There is, therefore, an intellectual agenda which is still waiting to be addressed by this country's specialists. What are the new social forms being thrown up by Africa's demographic explosion, by its youthful cities, by the cultural revolution which has made African music and literature, its visual and performing arts such a creative force in late 20th century civilisation? What is the political trajectory of west and central Africa, as much as of the south? Problems concerning food, violence, debt and migration demand urgent solutions. Africa's plight goes to the heart of questions concerning the justice of the global economic order.

In sum, what is Africa's relationship to the modern project of science and democracy? Has it merely been left behind or can its societies help point the way to new human arrangements?

There is an education crisis at all levels of African society. The postcolonial recipe has served only to fuel emigration; and this raises the issue of relations between British universities and their African counterparts. It is intolerable that conditions for studying Africa should be so much better outside than within the continent itself. So any renewal of African studies in Britain must include programmes designed to improve matters there. In any case, a growing body of western scholars of Africa are themselves African in origin and their proportion is bound to increase.

The African diaspora, both old and new, occupies a mediating position between the West and Africa which has hardly been tapped so far. The energy, commitment and imagination of these Africans are desperately needed if we are to dent the tired reproduction of negative ideas about Africa's place in the history of world civilisation. Africans at home and abroad still await those political forms capable of delivering them from centuries of western domination. Their drive and their distinctive traditions are indispensable to our common hopes.

What is being proposed here is a new partnership between African and British scholars. The rest of the world recognises the Africanist expertise stored in Britain's universities; and racial conflict is less polarised here than in the United States. Many diaspora intellectuals live between America, Europe and Africa and could be persuaded to participate in programmes developed with Africa's needs in mind.

The approach should be interdisciplinary and constructive, stressing the history of international collaboration which once characterised movements opposed to slavery, colonialism and apartheid and which underpins the struggle for human rights today.

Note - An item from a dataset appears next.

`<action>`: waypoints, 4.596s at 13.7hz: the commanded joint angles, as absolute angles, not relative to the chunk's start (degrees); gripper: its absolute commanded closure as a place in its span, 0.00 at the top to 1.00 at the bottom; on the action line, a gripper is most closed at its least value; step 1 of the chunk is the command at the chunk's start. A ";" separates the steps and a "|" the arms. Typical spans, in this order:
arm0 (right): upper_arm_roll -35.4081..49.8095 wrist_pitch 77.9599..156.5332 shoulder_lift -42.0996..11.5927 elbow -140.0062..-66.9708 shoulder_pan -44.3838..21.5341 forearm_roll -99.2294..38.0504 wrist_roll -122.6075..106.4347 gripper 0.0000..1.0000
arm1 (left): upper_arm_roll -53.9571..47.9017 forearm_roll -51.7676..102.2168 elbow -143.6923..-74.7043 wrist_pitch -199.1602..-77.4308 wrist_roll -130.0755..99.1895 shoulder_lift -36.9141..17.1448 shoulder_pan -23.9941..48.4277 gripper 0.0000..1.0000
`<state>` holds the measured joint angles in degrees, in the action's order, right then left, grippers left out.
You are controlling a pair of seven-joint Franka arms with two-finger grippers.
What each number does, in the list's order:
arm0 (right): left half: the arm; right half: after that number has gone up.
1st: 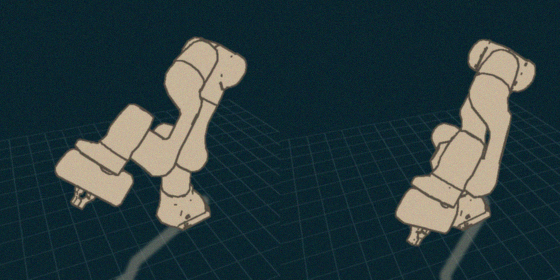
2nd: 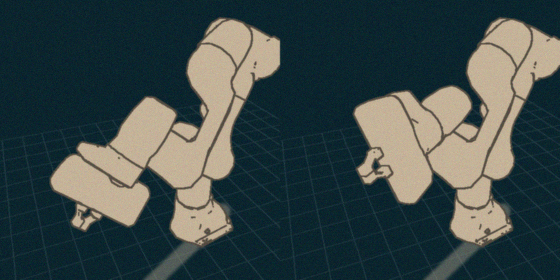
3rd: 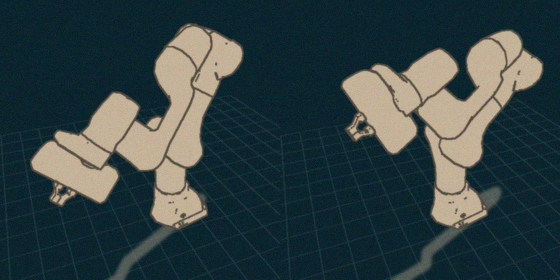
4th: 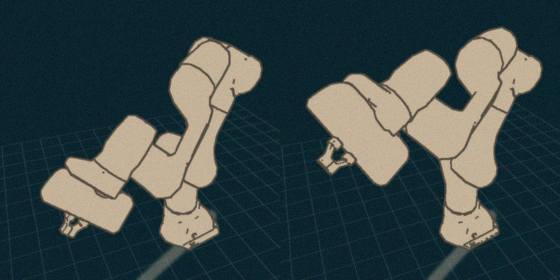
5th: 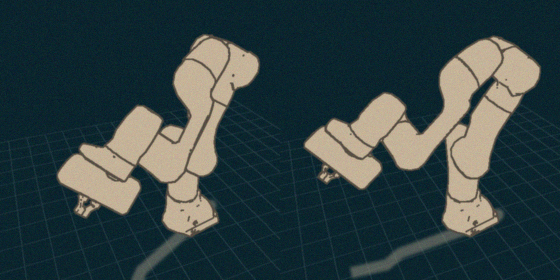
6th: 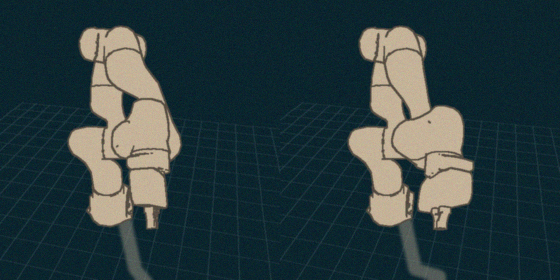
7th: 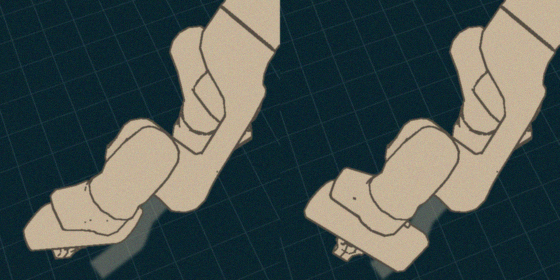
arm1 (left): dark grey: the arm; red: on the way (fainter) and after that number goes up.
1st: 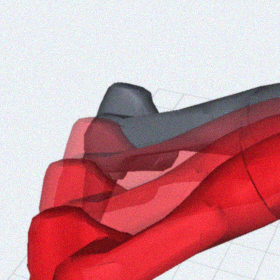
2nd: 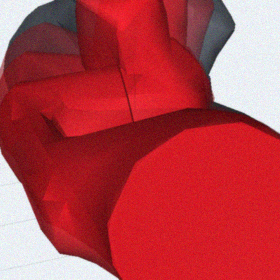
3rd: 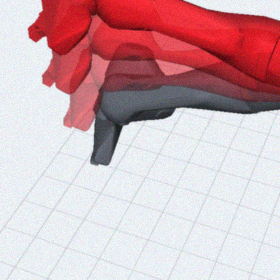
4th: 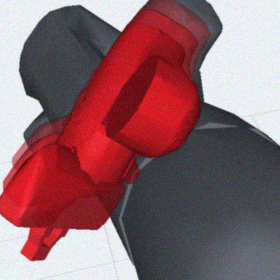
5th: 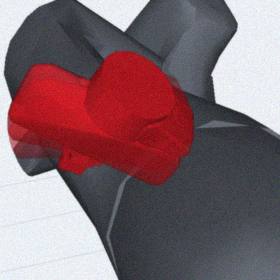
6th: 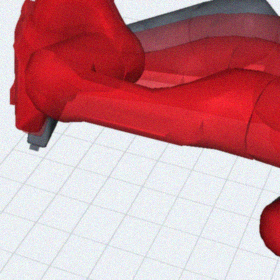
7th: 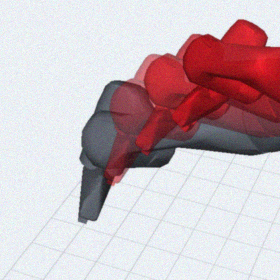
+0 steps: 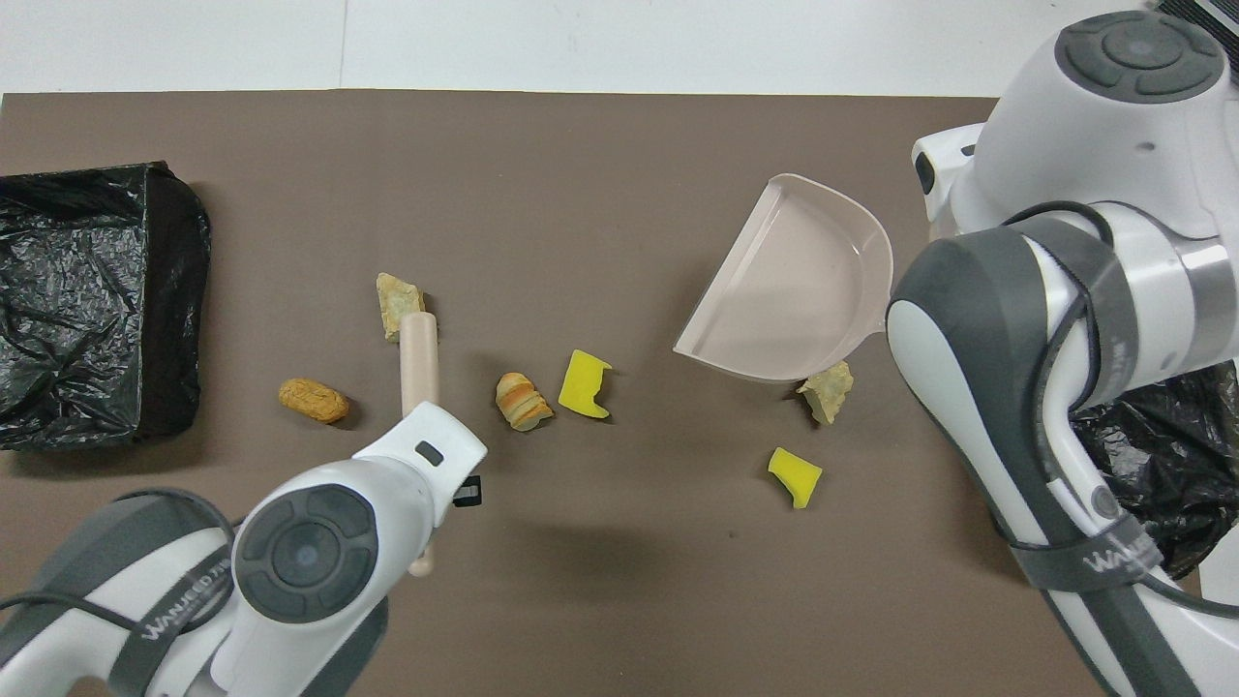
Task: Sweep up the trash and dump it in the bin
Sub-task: 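Lift the dustpan with the right gripper while the left gripper lifts the brush, then set the dustpan down near the crumbs while the left gripper positions the brush, then sweep bread pieces into the dustpan with the brush in the left gripper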
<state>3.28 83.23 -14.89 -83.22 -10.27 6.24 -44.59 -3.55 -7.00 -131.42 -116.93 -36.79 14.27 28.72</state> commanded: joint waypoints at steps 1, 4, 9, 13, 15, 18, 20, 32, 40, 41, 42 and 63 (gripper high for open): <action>3.95 89.45 -11.17 -92.26 -11.07 8.35 -49.83 0.00 | -4.39 -9.66 -127.80 -115.40 -31.75 10.91 21.39 0.00; 3.96 92.63 -9.32 -98.41 -14.14 9.84 -50.01 0.00 | -4.39 -9.93 -127.44 -116.62 -21.05 9.85 12.52 0.00; 4.04 102.84 -4.58 -110.30 -16.34 9.76 -50.79 0.00 | -4.39 -11.32 -127.70 -124.00 -7.66 8.00 -1.47 0.00; 4.04 105.02 -4.48 -112.93 -18.80 10.63 -53.61 0.00 | -4.39 -13.27 -134.01 -126.73 -9.57 9.31 -2.73 0.00; 4.04 106.52 -4.92 -114.34 -20.03 11.42 -53.61 0.00 | -4.57 -13.27 -138.49 -128.22 -15.18 11.24 -1.94 0.00; 4.04 108.45 -5.53 -115.49 -19.86 12.57 -54.49 0.00 | -4.66 -13.18 -139.40 -130.86 -26.16 8.37 3.50 0.00; 4.04 110.03 -6.67 -115.49 -20.21 12.48 -53.18 0.00 | -4.66 -12.57 -135.37 -131.75 -26.98 3.71 6.40 0.00; 4.13 110.83 -7.12 -115.14 -20.39 9.49 -50.63 0.00 | -5.10 1.22 -131.05 -132.98 -24.00 0.53 22.49 0.00; 4.13 110.74 -7.21 -115.05 -20.39 9.40 -50.36 0.00 | -5.98 5.09 -128.32 -135.18 -24.78 -3.25 34.69 0.00; 4.13 110.74 -7.21 -115.05 -20.39 9.40 -50.27 0.00 | -6.06 5.62 -128.32 -135.09 -25.05 -2.64 36.54 0.00; 4.13 110.66 -7.21 -115.05 -20.39 9.40 -50.27 0.00 | -6.24 6.93 -128.32 -135.17 -25.48 -2.38 38.56 0.00; 4.13 110.65 -7.21 -115.49 -19.60 8.61 -51.06 0.00 | -10.11 3.09 -118.03 -100.64 -43.51 5.97 18.21 0.00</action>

Nor should we be indifferent to the potential of new technologies. Africa will be wired before long; and exchange of knowledge at distance will be enhanced.

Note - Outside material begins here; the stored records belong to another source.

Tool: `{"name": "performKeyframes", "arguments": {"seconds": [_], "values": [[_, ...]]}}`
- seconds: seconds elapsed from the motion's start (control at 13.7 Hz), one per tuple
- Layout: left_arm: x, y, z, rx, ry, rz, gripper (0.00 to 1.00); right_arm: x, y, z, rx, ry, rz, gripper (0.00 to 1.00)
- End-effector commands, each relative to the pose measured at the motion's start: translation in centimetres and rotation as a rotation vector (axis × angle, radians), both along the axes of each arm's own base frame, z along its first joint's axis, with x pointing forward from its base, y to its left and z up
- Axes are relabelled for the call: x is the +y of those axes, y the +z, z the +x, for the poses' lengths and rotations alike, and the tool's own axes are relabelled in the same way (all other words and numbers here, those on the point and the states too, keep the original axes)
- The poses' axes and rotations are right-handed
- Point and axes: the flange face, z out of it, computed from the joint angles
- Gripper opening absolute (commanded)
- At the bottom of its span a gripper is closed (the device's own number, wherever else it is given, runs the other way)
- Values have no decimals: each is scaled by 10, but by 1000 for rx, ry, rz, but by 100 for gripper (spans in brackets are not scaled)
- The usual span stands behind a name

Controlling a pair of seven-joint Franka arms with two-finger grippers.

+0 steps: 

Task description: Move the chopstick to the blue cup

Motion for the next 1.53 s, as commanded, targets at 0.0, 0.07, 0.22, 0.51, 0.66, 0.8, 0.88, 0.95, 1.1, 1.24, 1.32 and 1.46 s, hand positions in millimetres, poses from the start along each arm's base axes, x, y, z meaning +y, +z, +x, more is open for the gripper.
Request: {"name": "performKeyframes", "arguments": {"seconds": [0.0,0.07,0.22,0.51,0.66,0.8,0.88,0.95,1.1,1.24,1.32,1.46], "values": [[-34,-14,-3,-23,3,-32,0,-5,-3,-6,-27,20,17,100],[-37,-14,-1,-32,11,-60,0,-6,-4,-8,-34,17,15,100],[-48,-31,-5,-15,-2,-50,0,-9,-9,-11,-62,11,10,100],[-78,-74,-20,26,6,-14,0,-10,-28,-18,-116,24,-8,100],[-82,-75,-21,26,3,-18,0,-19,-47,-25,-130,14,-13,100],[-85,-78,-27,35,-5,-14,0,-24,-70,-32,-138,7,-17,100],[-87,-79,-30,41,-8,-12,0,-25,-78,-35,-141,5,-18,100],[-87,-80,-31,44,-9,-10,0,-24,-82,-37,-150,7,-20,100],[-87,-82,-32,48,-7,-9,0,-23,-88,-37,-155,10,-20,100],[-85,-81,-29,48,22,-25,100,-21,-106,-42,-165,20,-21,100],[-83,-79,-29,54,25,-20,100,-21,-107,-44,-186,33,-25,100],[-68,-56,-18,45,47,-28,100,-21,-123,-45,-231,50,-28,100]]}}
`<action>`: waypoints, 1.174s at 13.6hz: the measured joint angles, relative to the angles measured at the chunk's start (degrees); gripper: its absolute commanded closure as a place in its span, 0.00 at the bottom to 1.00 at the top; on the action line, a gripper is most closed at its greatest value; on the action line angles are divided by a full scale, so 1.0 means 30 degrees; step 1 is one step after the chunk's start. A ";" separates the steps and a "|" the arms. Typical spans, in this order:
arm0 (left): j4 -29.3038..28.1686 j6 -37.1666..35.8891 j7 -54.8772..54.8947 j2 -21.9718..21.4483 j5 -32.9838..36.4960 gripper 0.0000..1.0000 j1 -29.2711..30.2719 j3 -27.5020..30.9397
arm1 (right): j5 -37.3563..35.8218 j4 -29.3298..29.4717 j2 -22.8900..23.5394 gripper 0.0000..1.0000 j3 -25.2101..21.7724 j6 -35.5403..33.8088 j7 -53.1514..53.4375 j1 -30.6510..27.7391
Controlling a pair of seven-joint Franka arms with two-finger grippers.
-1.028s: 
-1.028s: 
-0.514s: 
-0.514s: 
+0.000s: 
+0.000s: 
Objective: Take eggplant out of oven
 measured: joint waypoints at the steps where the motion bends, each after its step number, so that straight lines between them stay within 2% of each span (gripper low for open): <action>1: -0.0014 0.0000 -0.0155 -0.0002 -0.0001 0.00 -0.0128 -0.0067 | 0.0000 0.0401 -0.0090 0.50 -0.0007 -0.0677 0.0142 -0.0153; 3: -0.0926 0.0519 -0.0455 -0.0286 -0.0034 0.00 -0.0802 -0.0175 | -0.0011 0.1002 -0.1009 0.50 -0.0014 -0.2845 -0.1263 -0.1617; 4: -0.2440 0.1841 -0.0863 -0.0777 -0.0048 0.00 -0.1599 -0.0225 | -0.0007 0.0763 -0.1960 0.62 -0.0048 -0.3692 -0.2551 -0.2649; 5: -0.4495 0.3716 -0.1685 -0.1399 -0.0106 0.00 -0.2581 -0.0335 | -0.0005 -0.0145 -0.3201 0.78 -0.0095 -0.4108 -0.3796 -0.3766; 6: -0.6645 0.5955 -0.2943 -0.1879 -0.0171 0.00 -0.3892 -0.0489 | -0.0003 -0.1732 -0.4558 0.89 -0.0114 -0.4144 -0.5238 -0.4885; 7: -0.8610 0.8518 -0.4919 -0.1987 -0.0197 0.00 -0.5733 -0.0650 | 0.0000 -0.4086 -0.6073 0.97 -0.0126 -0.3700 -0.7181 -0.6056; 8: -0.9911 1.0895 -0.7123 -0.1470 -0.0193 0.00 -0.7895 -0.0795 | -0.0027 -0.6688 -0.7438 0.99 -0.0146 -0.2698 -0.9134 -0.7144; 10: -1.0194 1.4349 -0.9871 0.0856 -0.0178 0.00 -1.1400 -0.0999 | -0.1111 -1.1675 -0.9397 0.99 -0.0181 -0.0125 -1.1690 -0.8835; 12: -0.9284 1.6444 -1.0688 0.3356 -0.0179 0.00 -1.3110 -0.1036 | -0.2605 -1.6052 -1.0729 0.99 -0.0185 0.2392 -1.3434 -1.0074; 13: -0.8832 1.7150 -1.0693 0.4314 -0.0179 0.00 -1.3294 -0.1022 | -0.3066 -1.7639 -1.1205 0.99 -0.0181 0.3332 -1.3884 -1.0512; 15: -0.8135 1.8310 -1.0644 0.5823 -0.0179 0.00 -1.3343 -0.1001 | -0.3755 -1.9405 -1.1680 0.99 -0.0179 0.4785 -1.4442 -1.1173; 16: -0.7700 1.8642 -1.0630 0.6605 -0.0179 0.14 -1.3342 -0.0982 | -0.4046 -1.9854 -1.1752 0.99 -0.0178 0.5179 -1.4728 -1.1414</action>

Africa's place in the world is unique, being at once exceptional in so many ways, yet also an integral part of an emergent world society, exhibiting all the contradictions of that emergence in an extreme form. African studies cannot be conducted in isolation from world history.

We have passed the time when Africa's problems could plausibly be addressed piecemeal by digging a hole in some remote rural spot. Africa provides a suitable point of departure for asking how we all contrived a global society so unviable, so unequal, so thoroughly racist. The ultimate justification for African studies in Britain is that relations between ourselves and Africans are pivotal to any rethinking of our place in the complex evolution of human interdependence.

Keith Hart is director of the African studies centre, University of Cambridge.